Only the images are to be dropped; the records themselves must be repeated exactly.
*-*-*
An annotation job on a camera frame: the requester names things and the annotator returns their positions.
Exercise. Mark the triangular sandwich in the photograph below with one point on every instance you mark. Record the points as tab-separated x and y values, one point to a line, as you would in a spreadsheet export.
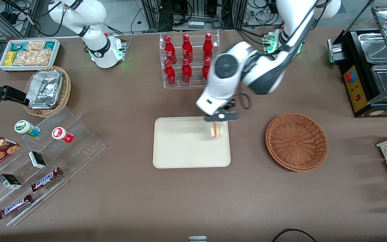
216	130

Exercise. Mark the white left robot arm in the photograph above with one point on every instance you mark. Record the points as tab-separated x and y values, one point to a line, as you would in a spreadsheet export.
264	72

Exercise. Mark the stacked aluminium foil trays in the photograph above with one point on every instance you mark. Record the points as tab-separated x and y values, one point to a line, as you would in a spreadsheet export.
45	89

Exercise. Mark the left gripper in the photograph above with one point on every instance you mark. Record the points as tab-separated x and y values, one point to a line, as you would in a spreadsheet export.
231	103

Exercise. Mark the yellow snack pack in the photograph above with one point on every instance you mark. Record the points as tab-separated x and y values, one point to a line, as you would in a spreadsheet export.
10	58

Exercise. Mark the grey table edge device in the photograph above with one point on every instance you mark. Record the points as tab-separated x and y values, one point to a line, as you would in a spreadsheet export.
197	239

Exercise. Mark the clear acrylic bottle rack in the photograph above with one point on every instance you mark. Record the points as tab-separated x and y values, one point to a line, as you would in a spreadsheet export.
195	84

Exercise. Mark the white snack bin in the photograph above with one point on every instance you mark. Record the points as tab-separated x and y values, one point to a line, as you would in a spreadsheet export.
56	57

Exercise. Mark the teal snack pack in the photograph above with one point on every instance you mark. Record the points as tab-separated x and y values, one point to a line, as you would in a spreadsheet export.
18	46
49	45

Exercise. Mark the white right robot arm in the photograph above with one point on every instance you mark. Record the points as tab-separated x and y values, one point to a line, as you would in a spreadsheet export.
101	50

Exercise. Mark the clear cookie bag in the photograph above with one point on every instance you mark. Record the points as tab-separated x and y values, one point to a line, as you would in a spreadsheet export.
35	45
32	58

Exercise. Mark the black hot food warmer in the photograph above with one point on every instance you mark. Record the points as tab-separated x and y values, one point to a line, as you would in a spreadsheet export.
356	90

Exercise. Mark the clear acrylic stepped stand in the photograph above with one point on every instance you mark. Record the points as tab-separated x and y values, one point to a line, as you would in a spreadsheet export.
79	148

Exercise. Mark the red lid snack cup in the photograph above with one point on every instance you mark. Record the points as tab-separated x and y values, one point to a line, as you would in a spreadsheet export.
60	134

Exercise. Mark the brown wicker basket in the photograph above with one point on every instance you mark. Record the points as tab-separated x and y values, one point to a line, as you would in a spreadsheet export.
296	143

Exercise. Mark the beige plastic tray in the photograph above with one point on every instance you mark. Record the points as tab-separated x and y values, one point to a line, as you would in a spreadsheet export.
183	144

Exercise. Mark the snickers bar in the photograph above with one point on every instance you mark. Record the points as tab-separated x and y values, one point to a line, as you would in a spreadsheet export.
14	206
45	179

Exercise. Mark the red cola bottle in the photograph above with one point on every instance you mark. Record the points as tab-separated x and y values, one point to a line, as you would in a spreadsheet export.
187	49
186	72
208	47
170	50
206	71
170	74

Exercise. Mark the light wicker basket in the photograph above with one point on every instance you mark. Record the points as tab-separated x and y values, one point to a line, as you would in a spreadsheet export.
66	89

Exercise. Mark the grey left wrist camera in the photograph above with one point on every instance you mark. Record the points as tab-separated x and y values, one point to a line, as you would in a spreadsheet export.
222	116

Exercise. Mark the small black carton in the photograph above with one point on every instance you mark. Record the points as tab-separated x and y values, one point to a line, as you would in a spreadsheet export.
37	160
9	181

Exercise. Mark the green lid snack cup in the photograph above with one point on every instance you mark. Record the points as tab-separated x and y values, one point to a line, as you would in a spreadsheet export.
24	127
*-*-*
Reply:
An annotation job on a camera frame: the requester names things and the annotator returns their positions.
Exercise. Mark the triangular sandwich in the photograph below with one point on every instance you mark. Record the points as tab-separated x and y values, one point to a line, as you would in a spreadsheet export.
216	130

Exercise. Mark the white left robot arm in the photograph above with one point on every instance you mark. Record the points as tab-separated x and y values, one point to a line, as you would in a spreadsheet export.
264	72

Exercise. Mark the stacked aluminium foil trays in the photograph above with one point on every instance you mark. Record the points as tab-separated x and y values, one point to a line, as you would in a spreadsheet export.
45	89

Exercise. Mark the left gripper in the photograph above with one point on every instance you mark. Record the points as tab-separated x and y values, one point to a line, as you would in a spreadsheet export.
231	103

Exercise. Mark the yellow snack pack in the photograph above with one point on every instance you mark. Record the points as tab-separated x and y values, one point to a line, as you would in a spreadsheet export.
10	58

Exercise. Mark the grey table edge device in the photograph above with one point on every instance you mark. Record the points as tab-separated x and y values, one point to a line, as you would in a spreadsheet export.
197	239

Exercise. Mark the clear acrylic bottle rack in the photograph above with one point on every instance you mark. Record the points as tab-separated x and y values, one point to a line, as you would in a spreadsheet export.
195	84

Exercise. Mark the white snack bin in the photograph above with one point on every instance you mark. Record the points as tab-separated x and y values, one point to a line, as you would in a spreadsheet export.
56	57

Exercise. Mark the teal snack pack in the photograph above with one point on every instance you mark. Record the points as tab-separated x and y values, one point to a line, as you would in a spreadsheet export.
18	46
49	45

Exercise. Mark the white right robot arm in the photograph above with one point on every instance you mark. Record the points as tab-separated x and y values, one point to a line, as you would in a spreadsheet export.
101	50

Exercise. Mark the clear cookie bag in the photograph above with one point on every instance you mark. Record the points as tab-separated x and y values, one point to a line, as you would in a spreadsheet export.
35	45
32	58

Exercise. Mark the black hot food warmer in the photograph above with one point on every instance you mark. Record the points as tab-separated x and y values, one point to a line, as you would in a spreadsheet export.
356	90

Exercise. Mark the clear acrylic stepped stand in the photograph above with one point on every instance you mark. Record the points as tab-separated x and y values, one point to a line, as you would in a spreadsheet export.
79	148

Exercise. Mark the red lid snack cup in the photograph above with one point on every instance you mark. Record the points as tab-separated x and y values, one point to a line, as you would in a spreadsheet export.
60	134

Exercise. Mark the brown wicker basket in the photograph above with one point on every instance you mark. Record the points as tab-separated x and y values, one point to a line, as you would in a spreadsheet export.
296	143

Exercise. Mark the beige plastic tray in the photograph above with one point on every instance you mark. Record the points as tab-separated x and y values, one point to a line, as you would in a spreadsheet export.
183	144

Exercise. Mark the snickers bar in the photograph above with one point on every instance you mark. Record the points as tab-separated x and y values, one point to a line, as you would in a spreadsheet export.
14	206
45	179

Exercise. Mark the red cola bottle in the photograph above with one point on every instance you mark. Record the points as tab-separated x and y values, one point to a line, as you would in a spreadsheet export.
187	49
186	72
208	47
170	50
206	71
170	74

Exercise. Mark the light wicker basket in the photograph above with one point on every instance you mark. Record the points as tab-separated x and y values, one point to a line, as you would in a spreadsheet export.
66	89

Exercise. Mark the grey left wrist camera in the photograph above with one point on every instance you mark. Record the points as tab-separated x and y values, one point to a line, as you would in a spreadsheet export.
222	116

Exercise. Mark the small black carton in the photograph above with one point on every instance you mark. Record the points as tab-separated x and y values, one point to a line, as you would in a spreadsheet export.
37	160
9	181

Exercise. Mark the green lid snack cup in the photograph above with one point on every instance you mark. Record the points as tab-separated x and y values, one point to a line, as you would in a spreadsheet export.
24	127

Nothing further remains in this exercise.